Certo, si potrebbe fare un film sui medici sotto pressione, non li sto giudicando, ma mostro come il sistema metta sotto pressione tutti. Voglio essere comprensiva con il medico, è stata in sala operatoria per 10 ore, non ha mangiato né bevuto. Anche i medici sono oberati di lavoro. Ma è anche vero che lei può andarsene e l’infermiera no. E penso che sia importante saperlo, perché alcuni medici si sono sentiti un po’ offesi dal film. Dovrebbero essere in grado di capirlo e accettarlo, ci sono così tante serie televisive sugli ospedali, come The Pit, una serie fantastica sui medici in onda su HBO, solo che per una volta riguarda un’infermiera e non un medico.

Parliamo di Leonie Benesch. È incredibile. Ha allo stesso tempo fragilità e forza. Il lato umano e allo stesso tempo il pugno di ferro. Cosa le piace in lei?

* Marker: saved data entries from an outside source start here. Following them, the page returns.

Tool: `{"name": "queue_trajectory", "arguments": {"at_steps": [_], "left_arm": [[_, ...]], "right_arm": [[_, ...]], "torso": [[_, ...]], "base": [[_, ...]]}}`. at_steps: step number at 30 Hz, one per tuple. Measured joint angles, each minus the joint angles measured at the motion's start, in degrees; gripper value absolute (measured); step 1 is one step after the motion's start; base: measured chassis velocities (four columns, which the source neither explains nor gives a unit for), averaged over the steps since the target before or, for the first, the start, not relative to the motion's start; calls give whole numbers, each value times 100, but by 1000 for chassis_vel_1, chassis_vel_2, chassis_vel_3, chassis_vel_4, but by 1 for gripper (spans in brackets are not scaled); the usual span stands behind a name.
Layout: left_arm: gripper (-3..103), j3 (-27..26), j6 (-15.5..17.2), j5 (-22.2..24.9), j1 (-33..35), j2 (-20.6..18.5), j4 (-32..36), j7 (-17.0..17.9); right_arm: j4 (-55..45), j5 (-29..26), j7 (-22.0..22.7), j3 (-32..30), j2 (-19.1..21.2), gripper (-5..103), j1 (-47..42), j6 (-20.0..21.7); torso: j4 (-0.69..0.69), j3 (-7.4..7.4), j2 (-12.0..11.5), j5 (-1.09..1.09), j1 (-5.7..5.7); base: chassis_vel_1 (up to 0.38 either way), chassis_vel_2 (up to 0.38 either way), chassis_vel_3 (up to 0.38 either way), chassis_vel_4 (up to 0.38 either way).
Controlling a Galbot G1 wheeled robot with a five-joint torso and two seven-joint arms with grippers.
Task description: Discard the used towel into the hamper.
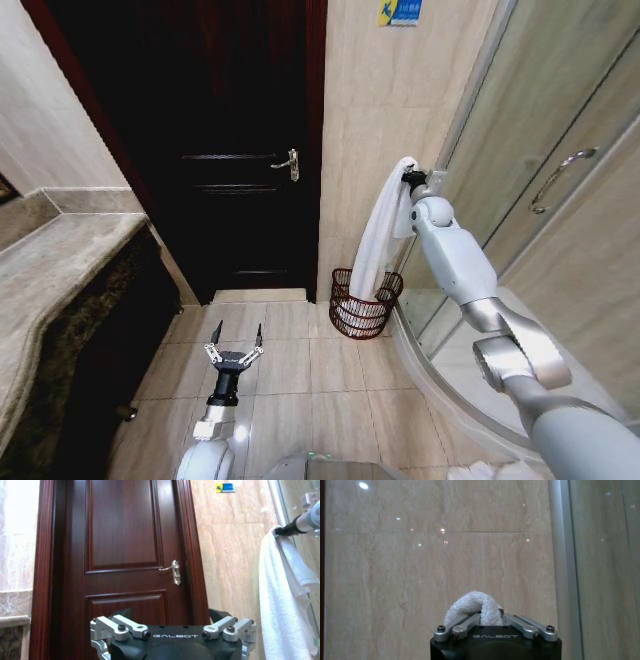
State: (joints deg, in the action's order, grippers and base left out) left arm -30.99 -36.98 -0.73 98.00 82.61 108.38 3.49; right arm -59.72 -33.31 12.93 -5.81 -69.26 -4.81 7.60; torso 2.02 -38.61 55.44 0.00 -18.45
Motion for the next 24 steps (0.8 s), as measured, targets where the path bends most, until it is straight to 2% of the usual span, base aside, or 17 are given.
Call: {"name": "queue_trajectory", "arguments": {"at_steps": [17, 24], "left_arm": [[100, -40, -82, 64, 4, -27, -84, -2], [100, -40, -93, 100, -28, -39, -131, -41]], "right_arm": [[-163, 30, 95, 49, -3, 4, -134, 34], [-589, 37, 318, 13, 115, 4, -406, 110]], "torso": [[1, 236, -427, 0, 191], [0, 324, -591, -1, 263]], "base": [[-25, 37, 33, -29], [-80, 71, 62, -74]]}}
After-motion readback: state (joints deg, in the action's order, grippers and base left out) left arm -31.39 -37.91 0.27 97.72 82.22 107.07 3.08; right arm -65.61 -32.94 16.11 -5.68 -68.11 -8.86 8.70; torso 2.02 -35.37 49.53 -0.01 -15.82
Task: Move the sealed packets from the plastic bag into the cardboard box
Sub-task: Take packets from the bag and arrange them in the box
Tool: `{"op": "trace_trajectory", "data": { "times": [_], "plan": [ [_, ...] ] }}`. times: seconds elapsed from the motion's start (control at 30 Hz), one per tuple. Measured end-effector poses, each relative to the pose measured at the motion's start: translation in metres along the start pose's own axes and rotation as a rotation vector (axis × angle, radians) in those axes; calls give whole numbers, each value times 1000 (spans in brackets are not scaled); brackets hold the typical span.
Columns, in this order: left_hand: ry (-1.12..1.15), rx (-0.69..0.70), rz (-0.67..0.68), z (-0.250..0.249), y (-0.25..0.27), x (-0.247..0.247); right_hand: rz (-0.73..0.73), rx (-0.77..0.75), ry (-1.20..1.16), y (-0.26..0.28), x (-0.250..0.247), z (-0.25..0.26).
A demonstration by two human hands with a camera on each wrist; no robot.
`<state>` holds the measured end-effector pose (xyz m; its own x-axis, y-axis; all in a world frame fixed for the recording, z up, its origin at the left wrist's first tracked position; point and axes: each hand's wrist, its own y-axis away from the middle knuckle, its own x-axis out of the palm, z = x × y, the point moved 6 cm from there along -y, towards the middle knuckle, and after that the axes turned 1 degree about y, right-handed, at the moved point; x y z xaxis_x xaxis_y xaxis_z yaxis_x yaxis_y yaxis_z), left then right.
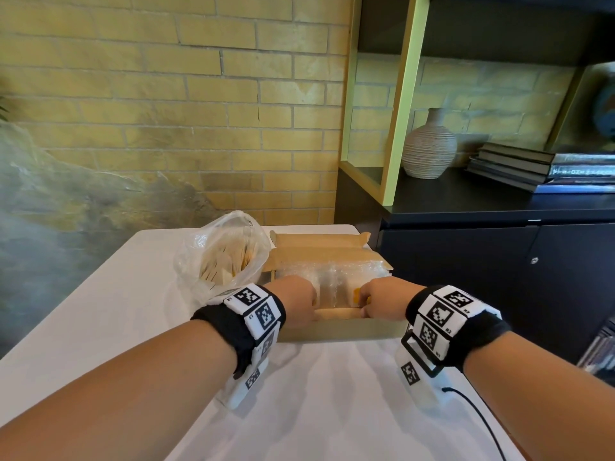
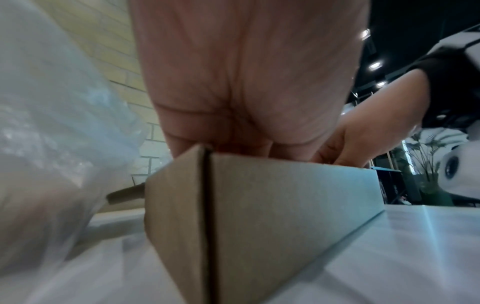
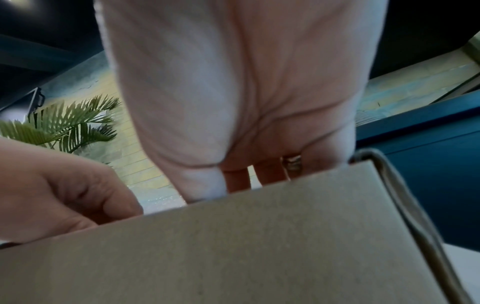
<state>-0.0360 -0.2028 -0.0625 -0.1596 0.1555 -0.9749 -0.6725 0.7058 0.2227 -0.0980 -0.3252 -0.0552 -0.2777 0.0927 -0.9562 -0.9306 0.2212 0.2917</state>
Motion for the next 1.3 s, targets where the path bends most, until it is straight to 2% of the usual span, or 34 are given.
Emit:
{"op": "trace_trajectory", "data": {
  "times": [0.17, 0.23, 0.3, 0.4, 0.5, 0.57, 0.63, 0.73, 0.8, 0.87, 1.13, 1.2, 1.3],
  "plan": [
    [5, -31, -10, 2, 2, -3, 0, 1, -1, 0, -1, 2],
    [59, -38, -74, 5, 4, -7, -4, -7, -25, 1, -2, 2],
    [171, -37, -230, 12, 9, -22, -38, -14, -71, 3, -5, 2],
    [346, -96, -531, 32, 21, -52, -95, -43, -149, 5, -14, 5],
    [372, -239, -686, 58, 34, -70, -169, -94, -220, 8, -26, 13],
    [369, -411, -603, 79, 39, -70, -228, -137, -223, 10, -36, 20],
    [312, -522, -404, 99, 38, -59, -260, -163, -217, 12, -42, 26],
    [184, -560, -37, 123, 25, -24, -257, -175, -242, 13, -44, 31],
    [227, -539, 81, 123, 24, -12, -253, -181, -254, 13, -44, 33],
    [317, -541, 125, 111, 30, -11, -252, -182, -256, 13, -44, 35],
    [275, -573, -115, 128, 29, -22, -246, -179, -294, 18, -45, 35],
    [304, -556, -229, 123, 37, -38, -247, -176, -303, 20, -46, 36],
    [351, -610, -386, 125, 45, -55, -252, -183, -305, 21, -48, 37]
  ]
}}
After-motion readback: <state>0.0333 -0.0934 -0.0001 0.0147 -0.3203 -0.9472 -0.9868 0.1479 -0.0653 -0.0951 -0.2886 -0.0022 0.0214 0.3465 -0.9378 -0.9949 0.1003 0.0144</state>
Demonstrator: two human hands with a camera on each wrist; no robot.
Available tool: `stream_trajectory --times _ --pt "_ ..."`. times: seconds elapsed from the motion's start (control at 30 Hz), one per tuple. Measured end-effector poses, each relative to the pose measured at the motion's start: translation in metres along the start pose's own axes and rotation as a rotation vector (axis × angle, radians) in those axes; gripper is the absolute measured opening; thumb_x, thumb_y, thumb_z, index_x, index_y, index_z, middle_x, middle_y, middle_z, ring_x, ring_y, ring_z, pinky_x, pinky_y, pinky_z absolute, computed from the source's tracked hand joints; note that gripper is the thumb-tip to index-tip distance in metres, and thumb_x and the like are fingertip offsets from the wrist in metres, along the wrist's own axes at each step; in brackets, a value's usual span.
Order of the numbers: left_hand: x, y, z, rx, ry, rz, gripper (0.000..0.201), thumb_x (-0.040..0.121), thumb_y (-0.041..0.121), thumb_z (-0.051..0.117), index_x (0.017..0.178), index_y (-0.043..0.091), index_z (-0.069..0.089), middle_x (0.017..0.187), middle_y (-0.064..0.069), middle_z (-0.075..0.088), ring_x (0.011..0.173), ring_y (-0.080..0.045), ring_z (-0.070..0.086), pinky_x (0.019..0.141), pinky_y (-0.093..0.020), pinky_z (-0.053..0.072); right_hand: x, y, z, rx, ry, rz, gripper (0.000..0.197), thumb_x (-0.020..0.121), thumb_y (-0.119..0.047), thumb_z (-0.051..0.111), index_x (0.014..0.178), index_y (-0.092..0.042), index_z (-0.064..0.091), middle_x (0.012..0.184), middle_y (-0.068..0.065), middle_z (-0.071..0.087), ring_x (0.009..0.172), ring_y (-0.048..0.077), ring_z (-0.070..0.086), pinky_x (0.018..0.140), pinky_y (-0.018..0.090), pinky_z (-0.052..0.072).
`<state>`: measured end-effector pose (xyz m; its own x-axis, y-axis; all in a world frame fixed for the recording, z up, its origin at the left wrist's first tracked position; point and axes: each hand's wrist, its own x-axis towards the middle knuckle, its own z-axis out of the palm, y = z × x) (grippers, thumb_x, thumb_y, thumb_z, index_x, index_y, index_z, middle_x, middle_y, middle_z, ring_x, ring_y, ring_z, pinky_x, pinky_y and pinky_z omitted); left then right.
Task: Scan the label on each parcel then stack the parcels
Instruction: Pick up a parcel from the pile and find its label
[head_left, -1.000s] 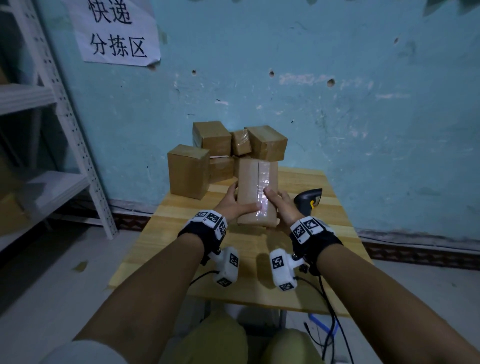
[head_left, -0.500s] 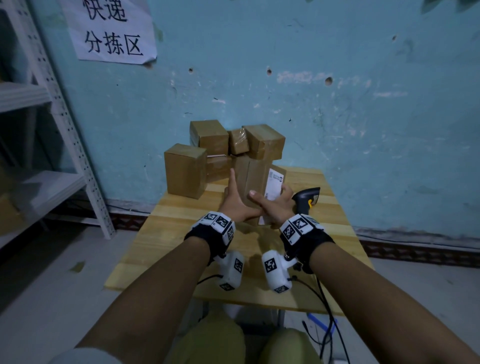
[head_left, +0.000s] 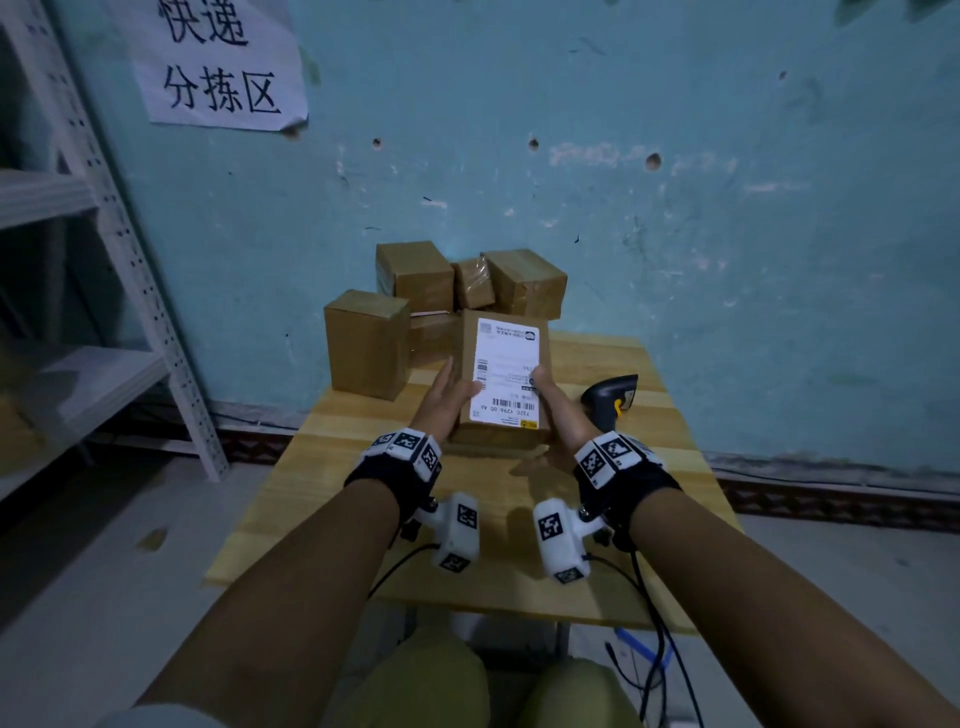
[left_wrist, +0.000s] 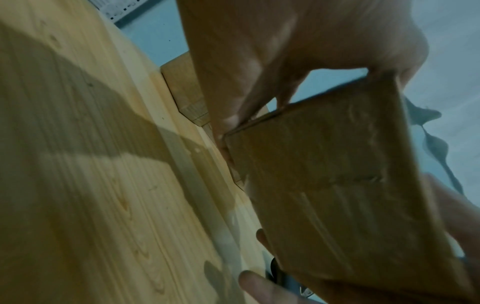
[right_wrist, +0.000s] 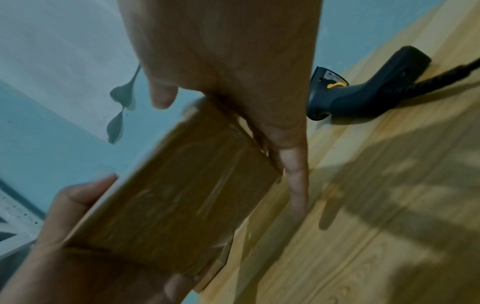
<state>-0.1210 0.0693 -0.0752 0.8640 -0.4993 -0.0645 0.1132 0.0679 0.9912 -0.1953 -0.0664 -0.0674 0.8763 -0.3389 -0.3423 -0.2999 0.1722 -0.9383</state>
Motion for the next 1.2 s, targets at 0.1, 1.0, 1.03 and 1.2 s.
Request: stream_trajectory --times 0.1,1.0,1.03,1.2 --pt "-0.001 -0.001 0.0 -0.058 -0.055 0.013 0.061 0.095 0.009 0.046 0.15 0.018 0.021 0.136 -0.016 0.051 0.107 -0.024 0.056 0.076 -0.029 0.052 -0.002 0.002 0.001 0.037 -0.006 -0.023 0.058 0.087 -0.061 0.045 0.134 -0.025 0.046 0.125 0.006 0.061 0.113 0.033 0.058 0.071 0.052 0.054" --pt "0.008 0.028 -0.016 -0.015 -0.078 -0.054 0.07 0.088 0.023 0.06 0.145 0.037 0.022 0.12 -0.006 0.056 0.11 -0.026 0.053 0.097 -0.058 0.042 -0.002 0.01 -0.015 0.008 0.031 -0.328 0.059 0.088 -0.017 0.062 0.143 -0.021 0.04 0.101 0.011 0.068 0.073 0.013 0.069 0.063 0.024 0.056" --pt "0.008 0.029 -0.015 -0.024 -0.073 -0.056 0.065 0.088 0.017 0.06 0.143 0.032 0.029 0.117 -0.006 0.057 0.108 -0.027 0.053 0.096 -0.057 0.043 -0.003 0.01 -0.015 0.015 0.024 -0.325 0.058 0.088 -0.016 0.062 0.143 -0.02 0.04 0.101 0.011 0.068 0.071 0.012 0.069 0.062 0.024 0.056" --pt "0.008 0.027 -0.015 -0.039 -0.04 -0.045 0.047 0.086 0.008 0.061 0.13 0.015 0.045 0.104 -0.005 0.062 0.107 -0.03 0.057 0.097 -0.06 0.043 -0.004 0.007 -0.018 0.01 0.005 -0.319 0.058 0.088 -0.016 0.061 0.142 -0.018 0.041 0.097 0.008 0.069 0.07 0.012 0.069 0.062 0.023 0.057"
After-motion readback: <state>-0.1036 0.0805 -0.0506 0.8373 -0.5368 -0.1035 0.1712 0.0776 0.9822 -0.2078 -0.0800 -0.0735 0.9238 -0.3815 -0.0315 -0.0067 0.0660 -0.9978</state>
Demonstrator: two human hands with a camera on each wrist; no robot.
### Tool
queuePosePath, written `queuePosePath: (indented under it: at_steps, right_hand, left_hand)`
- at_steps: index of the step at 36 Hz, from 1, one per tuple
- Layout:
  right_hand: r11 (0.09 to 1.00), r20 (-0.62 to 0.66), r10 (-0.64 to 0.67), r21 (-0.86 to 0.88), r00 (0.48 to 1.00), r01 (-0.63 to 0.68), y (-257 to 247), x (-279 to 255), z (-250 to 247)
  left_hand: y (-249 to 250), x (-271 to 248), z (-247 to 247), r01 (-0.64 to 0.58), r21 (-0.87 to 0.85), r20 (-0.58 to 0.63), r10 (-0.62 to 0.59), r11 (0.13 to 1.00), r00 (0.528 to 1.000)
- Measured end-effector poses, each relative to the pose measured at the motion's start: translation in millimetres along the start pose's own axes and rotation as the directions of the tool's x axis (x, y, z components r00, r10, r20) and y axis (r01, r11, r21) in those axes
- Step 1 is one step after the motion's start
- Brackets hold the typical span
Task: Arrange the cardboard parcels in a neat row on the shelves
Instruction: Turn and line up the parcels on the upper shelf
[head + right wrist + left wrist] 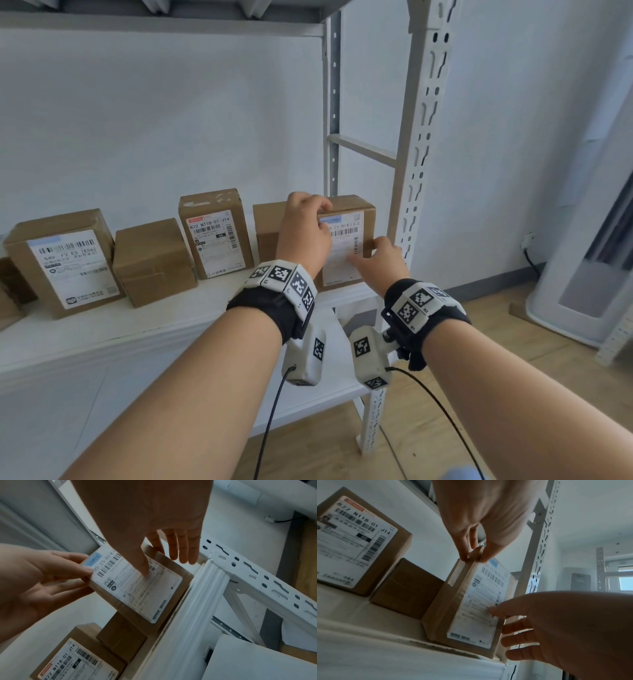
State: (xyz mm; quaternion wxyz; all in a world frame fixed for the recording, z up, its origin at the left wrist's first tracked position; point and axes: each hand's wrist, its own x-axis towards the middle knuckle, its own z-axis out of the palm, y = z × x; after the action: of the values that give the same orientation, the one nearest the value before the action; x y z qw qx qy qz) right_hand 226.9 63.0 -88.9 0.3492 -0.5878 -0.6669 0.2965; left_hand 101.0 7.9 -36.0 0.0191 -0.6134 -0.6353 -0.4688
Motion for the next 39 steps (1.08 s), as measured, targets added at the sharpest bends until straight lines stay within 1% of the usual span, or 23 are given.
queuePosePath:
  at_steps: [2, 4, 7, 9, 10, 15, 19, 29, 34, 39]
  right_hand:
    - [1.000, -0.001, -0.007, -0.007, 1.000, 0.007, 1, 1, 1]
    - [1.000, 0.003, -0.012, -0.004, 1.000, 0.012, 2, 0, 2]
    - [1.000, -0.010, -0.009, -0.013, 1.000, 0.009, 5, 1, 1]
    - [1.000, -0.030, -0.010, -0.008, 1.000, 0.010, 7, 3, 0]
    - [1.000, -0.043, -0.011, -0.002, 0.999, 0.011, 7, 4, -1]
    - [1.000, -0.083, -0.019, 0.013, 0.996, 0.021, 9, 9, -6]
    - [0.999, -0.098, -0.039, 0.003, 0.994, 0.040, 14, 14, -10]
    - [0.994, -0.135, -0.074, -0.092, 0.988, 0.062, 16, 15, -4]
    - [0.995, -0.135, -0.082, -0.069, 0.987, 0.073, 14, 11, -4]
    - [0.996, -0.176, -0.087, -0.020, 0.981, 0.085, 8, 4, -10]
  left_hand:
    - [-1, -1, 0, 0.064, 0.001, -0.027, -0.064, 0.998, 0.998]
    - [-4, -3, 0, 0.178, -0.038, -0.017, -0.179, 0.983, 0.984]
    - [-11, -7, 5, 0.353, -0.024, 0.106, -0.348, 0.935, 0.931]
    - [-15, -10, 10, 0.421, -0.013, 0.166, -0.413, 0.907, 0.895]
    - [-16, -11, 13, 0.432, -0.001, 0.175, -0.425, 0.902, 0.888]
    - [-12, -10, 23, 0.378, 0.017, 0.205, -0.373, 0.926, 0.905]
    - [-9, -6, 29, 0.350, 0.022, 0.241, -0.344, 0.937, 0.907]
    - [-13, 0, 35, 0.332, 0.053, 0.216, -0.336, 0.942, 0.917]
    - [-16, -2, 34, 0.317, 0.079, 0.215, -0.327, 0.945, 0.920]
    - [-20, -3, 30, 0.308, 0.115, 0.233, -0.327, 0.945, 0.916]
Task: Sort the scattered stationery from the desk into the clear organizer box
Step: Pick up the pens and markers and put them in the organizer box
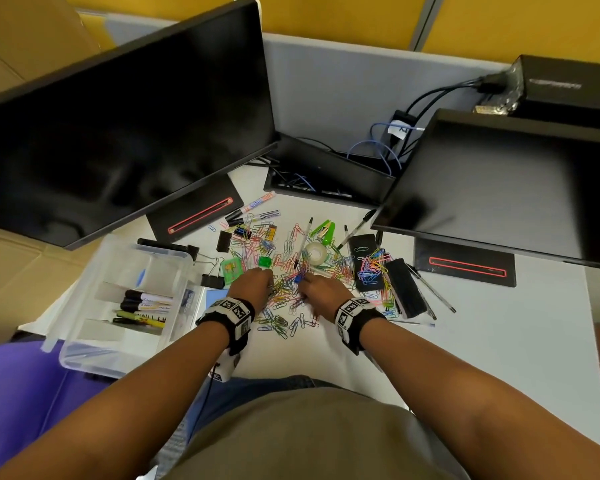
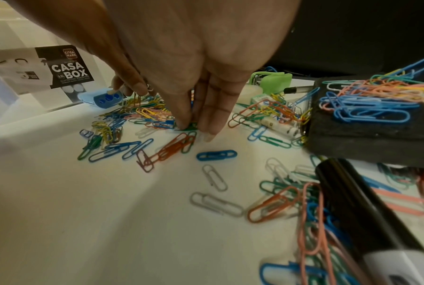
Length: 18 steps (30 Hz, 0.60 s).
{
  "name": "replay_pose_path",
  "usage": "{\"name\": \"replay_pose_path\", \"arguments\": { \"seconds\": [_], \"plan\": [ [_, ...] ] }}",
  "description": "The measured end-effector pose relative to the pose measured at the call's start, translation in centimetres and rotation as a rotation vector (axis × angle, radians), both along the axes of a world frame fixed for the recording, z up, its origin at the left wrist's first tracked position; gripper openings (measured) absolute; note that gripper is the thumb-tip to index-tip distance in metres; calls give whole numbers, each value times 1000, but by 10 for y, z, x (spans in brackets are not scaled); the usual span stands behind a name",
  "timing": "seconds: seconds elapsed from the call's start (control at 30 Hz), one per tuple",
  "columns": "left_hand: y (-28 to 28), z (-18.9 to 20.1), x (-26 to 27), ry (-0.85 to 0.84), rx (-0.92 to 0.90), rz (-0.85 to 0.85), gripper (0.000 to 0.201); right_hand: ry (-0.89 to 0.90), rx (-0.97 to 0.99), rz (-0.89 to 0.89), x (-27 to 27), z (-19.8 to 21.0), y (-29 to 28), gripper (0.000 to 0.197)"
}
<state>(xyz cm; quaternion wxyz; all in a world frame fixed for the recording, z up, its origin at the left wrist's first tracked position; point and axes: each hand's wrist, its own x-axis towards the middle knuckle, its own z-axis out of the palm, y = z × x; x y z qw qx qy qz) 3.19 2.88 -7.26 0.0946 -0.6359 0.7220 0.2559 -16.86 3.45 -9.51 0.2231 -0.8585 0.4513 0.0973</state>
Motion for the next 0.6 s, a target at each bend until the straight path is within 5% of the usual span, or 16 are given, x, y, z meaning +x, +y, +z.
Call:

Leonie è un talento naturale. Era attratta dall’idea di interpretare un personaggio che non avesse valenza morale. L’infermiera non ha un obiettivo, o un problema personale, vuole solo fare un buon lavoro. È un ruolo molto fisico. Per una regista è fantastico vedere la sua complessità e umanità. Era proprio quello che serviva al ruolo, quel mix tra sensibilità e la necessità di credere alla sua forza. Penso che abbia osservato molto bene le infermiere quando è andata in ospedale e sia riuscita a canalizzare tutto al meglio.